--- Task details ---
Quote exactly, and only, the lines of the material below from the line with "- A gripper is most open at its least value" through the line with "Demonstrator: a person".

--- Study material ---
════════════════════

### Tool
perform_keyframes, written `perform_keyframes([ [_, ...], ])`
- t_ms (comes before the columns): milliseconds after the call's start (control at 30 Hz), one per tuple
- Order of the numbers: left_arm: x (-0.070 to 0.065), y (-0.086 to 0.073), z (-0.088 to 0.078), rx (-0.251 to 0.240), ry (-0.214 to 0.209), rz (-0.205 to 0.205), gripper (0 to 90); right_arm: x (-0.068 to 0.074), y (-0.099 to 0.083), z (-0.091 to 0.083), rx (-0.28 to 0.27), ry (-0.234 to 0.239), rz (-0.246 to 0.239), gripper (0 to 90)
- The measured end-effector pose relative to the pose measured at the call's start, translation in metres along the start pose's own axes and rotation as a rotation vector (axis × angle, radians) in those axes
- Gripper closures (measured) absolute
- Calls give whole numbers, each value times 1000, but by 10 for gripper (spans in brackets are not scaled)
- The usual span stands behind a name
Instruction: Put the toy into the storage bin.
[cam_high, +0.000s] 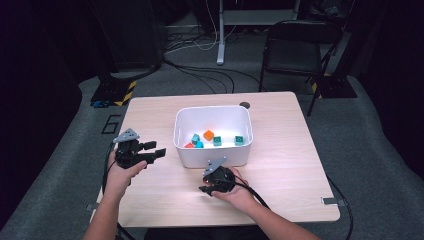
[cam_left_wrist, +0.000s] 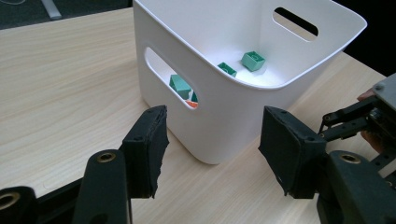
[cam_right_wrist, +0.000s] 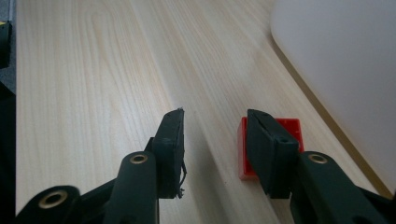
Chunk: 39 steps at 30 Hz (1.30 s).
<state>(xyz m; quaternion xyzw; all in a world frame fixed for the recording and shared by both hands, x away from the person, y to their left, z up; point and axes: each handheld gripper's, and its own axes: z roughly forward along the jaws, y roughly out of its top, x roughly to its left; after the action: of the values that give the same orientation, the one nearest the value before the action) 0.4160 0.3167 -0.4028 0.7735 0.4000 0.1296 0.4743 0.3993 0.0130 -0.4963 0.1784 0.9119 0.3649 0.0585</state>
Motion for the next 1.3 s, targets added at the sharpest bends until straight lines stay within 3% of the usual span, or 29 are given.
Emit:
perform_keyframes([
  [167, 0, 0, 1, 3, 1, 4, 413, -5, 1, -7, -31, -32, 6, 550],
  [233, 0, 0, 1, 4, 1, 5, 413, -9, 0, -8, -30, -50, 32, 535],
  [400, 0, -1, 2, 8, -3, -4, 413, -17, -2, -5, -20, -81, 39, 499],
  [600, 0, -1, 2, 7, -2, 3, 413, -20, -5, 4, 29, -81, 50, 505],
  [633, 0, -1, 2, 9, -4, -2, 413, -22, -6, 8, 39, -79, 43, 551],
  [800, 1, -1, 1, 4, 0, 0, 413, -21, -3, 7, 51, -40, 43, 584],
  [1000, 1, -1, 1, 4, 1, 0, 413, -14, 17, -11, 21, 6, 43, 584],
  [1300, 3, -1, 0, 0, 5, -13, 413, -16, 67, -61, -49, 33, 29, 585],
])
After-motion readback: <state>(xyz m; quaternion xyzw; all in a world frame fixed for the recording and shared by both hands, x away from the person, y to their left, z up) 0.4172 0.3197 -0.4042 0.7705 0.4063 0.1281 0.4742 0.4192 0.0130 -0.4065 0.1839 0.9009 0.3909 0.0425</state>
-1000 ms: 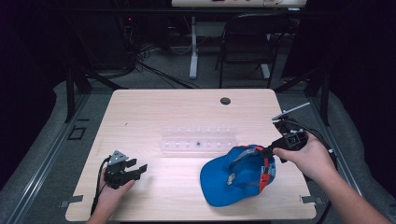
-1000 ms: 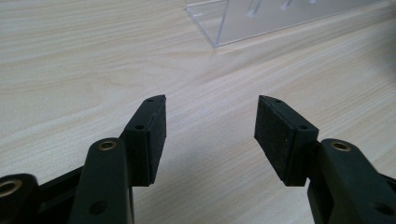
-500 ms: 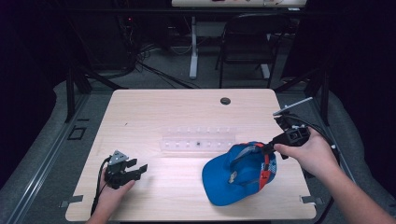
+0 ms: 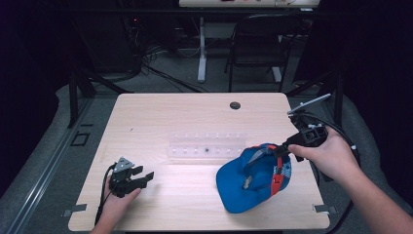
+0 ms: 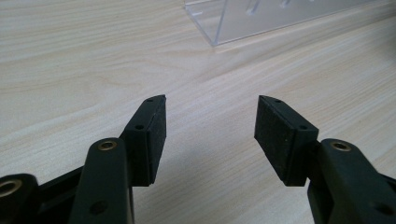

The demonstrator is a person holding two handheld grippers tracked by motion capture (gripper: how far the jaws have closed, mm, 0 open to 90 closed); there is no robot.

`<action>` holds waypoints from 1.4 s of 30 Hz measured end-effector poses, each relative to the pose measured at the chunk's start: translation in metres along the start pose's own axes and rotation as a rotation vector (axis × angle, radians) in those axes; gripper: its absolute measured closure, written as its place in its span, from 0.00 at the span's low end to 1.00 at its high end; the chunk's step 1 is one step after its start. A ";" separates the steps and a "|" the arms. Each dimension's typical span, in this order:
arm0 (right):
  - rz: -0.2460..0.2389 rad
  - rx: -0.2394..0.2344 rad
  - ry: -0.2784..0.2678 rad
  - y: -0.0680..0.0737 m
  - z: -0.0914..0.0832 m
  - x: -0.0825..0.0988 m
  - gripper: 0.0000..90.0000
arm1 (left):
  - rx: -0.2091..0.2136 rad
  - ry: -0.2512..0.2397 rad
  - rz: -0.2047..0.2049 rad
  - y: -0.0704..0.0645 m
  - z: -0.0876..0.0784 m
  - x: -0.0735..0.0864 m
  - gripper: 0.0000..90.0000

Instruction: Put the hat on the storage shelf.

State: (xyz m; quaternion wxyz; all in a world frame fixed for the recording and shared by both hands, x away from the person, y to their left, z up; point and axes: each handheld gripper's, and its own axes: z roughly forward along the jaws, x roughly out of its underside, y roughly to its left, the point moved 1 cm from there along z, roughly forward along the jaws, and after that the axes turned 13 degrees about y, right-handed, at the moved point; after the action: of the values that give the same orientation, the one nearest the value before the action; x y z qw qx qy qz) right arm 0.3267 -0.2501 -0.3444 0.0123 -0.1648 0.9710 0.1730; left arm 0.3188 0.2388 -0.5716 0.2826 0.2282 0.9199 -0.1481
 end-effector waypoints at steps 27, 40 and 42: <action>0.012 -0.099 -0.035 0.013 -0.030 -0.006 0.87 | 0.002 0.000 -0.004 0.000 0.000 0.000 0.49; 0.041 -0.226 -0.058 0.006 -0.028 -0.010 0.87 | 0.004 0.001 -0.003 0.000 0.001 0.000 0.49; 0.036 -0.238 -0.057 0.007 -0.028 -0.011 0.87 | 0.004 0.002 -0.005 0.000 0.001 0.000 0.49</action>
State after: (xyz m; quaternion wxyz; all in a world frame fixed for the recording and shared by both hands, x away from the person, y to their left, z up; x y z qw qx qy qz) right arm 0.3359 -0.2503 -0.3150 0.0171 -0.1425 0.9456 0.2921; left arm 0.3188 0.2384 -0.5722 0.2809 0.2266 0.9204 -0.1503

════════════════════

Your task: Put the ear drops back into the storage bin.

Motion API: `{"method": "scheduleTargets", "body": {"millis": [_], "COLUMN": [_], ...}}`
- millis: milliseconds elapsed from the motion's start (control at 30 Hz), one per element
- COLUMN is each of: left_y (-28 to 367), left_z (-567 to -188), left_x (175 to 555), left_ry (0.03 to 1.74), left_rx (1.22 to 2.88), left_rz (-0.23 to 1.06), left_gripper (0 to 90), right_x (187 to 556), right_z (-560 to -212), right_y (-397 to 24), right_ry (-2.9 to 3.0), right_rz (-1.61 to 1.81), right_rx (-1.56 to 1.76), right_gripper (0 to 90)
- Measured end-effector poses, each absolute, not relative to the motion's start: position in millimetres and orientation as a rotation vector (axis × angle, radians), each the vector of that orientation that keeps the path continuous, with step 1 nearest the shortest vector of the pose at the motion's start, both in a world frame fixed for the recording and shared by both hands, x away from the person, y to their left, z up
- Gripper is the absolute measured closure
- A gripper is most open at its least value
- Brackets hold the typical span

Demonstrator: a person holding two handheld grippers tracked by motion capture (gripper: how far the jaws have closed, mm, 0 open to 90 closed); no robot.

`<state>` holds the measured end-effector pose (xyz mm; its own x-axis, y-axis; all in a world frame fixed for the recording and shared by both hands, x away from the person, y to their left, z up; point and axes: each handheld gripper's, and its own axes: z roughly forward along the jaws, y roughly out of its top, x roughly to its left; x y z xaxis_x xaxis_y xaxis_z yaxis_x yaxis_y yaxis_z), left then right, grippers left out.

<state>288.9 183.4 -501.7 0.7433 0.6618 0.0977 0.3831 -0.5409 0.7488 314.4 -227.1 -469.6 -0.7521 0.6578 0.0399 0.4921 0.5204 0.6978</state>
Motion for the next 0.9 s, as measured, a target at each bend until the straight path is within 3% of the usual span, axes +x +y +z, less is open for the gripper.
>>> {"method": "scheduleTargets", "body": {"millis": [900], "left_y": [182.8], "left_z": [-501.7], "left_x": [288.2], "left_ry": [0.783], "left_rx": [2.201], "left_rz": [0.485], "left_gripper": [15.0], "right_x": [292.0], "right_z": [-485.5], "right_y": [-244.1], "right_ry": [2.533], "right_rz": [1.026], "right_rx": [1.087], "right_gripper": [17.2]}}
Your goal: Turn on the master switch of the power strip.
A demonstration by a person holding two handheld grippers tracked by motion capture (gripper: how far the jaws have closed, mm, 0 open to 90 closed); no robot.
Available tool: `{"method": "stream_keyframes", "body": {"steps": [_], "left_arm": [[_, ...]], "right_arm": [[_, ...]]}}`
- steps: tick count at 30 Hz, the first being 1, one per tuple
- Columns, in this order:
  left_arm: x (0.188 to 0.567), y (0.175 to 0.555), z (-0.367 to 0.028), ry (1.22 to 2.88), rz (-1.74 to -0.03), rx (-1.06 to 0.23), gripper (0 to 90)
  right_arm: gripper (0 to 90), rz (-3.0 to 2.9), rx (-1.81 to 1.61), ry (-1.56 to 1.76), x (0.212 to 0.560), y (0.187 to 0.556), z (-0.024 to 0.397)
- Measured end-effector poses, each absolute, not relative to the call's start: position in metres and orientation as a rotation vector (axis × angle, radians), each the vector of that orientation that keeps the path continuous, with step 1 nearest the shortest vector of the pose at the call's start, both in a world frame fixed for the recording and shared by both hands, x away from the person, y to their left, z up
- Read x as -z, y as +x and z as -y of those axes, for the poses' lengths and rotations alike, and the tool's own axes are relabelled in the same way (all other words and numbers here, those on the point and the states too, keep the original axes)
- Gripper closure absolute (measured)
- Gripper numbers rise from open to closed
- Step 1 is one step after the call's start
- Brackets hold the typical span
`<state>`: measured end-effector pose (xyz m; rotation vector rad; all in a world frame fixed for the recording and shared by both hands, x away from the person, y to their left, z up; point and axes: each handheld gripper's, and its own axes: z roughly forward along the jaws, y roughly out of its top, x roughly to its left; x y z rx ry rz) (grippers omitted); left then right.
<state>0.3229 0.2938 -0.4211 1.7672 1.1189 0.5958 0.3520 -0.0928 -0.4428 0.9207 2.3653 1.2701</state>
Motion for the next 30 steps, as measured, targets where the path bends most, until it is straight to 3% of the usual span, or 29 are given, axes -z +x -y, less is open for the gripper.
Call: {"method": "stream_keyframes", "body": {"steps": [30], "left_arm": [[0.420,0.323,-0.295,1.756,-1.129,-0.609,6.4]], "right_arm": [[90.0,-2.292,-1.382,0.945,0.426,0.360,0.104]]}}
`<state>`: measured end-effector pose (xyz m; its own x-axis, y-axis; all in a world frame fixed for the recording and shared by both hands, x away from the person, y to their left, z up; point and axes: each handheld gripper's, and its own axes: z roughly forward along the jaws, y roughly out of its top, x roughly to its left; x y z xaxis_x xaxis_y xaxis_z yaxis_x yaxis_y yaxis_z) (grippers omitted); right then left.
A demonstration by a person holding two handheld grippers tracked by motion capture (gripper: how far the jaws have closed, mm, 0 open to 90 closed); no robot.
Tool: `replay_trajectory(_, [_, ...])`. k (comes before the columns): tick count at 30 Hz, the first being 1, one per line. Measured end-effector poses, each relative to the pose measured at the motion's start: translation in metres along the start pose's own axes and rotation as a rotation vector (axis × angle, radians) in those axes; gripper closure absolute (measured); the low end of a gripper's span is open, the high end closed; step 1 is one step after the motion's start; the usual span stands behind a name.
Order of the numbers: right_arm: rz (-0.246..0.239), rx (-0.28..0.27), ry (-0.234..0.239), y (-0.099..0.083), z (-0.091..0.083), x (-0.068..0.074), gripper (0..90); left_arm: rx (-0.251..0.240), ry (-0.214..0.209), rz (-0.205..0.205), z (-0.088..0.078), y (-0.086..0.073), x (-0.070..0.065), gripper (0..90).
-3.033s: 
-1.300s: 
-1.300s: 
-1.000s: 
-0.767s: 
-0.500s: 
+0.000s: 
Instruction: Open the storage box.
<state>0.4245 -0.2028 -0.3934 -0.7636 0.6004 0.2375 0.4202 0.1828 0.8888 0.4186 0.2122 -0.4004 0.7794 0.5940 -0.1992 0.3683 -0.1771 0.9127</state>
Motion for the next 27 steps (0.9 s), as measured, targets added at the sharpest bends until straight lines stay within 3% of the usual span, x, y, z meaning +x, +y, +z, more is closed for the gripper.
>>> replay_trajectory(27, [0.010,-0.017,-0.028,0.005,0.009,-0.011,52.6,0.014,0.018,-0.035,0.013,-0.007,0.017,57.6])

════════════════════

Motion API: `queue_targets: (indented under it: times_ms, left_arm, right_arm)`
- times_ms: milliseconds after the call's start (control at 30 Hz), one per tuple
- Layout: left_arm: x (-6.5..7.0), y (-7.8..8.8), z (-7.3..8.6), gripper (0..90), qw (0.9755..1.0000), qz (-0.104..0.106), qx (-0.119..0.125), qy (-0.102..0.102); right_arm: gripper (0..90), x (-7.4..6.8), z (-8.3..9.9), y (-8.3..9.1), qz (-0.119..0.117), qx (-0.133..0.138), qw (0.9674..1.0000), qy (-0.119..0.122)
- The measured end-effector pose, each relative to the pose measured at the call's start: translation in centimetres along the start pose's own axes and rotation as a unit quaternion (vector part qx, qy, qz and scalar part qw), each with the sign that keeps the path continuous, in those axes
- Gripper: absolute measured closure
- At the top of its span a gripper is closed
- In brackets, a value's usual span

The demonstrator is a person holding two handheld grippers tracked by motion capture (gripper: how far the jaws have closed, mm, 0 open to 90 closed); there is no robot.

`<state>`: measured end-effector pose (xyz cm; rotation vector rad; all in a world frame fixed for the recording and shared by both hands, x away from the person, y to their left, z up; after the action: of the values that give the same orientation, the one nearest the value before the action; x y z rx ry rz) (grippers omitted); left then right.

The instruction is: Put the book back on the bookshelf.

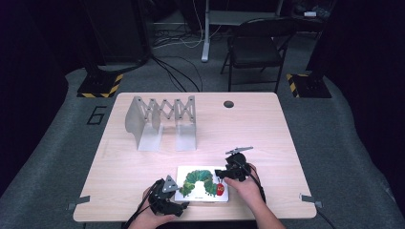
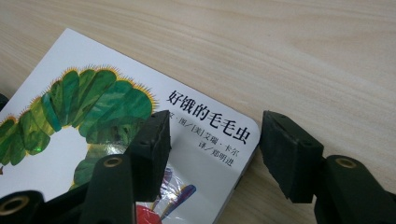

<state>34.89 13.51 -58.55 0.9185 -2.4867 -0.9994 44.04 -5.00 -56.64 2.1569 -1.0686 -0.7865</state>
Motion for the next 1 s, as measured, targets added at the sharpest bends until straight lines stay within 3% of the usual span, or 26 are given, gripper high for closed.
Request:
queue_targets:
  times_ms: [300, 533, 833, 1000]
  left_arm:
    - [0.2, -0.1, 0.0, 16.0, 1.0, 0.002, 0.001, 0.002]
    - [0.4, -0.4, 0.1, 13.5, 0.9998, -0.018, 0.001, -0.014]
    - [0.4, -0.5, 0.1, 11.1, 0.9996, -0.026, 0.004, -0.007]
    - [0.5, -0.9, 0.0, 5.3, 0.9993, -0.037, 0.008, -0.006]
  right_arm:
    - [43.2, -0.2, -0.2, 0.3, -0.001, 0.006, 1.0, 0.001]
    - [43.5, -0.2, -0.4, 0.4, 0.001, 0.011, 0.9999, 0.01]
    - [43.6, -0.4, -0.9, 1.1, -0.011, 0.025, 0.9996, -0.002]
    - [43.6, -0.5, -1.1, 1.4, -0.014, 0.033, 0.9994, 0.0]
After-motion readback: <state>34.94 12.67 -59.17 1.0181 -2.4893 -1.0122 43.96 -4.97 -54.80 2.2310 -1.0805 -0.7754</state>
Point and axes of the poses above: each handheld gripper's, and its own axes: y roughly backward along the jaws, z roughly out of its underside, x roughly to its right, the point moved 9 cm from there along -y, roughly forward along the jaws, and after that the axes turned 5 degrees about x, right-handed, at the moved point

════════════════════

--- Output for this exercise ---
- A gripper is most open at its least value
- Brackets hold the typical span

Demonstrator: a person holding two handheld grippers tracked by motion capture (gripper: how far the jaws have closed, mm, 0 open to 90 closed); no robot.

What came before is the finished answer.